Exercise brief: Could you find every line in the records below that contains the word "Trace" and copy it?

Extracted data entries

----------------------------------------

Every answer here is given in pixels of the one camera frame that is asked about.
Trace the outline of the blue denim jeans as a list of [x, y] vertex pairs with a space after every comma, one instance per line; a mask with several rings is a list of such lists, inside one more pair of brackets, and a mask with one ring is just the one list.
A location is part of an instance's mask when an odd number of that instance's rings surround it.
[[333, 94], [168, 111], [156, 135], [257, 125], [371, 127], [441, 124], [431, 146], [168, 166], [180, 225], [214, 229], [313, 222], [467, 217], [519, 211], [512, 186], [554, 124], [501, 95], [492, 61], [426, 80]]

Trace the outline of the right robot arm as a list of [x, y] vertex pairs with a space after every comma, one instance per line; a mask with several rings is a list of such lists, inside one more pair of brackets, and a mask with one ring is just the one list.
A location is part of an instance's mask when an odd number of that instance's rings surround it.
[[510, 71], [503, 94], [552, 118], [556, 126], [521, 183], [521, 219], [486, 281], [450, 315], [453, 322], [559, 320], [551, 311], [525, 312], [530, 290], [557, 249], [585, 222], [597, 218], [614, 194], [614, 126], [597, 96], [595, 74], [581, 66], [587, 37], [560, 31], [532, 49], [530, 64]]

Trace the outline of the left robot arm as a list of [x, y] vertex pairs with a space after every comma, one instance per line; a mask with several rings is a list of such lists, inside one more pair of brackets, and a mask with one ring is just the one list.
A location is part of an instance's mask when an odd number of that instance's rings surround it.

----------------------------------------

Finished exercise:
Trace the outline of the blue denim jeans as a list of [x, y] vertex pairs with a space after every comma, one instance per line; a mask with several rings is a list of such lists, inside one more pair of brackets, and a mask with one ring is just the one list.
Trace the outline of the right robot arm as a list of [x, y] vertex pairs with a space after every comma, one instance per line; a mask with several rings is a list of such lists, inside one more pair of brackets, and a mask with one ring is just the one list.
Trace the outline of the left robot arm as a list of [x, y] vertex pairs with a space after every comma, one instance per line; a mask with several rings is a list of such lists, inside one more pair of brackets, and a mask with one ring is just the one list.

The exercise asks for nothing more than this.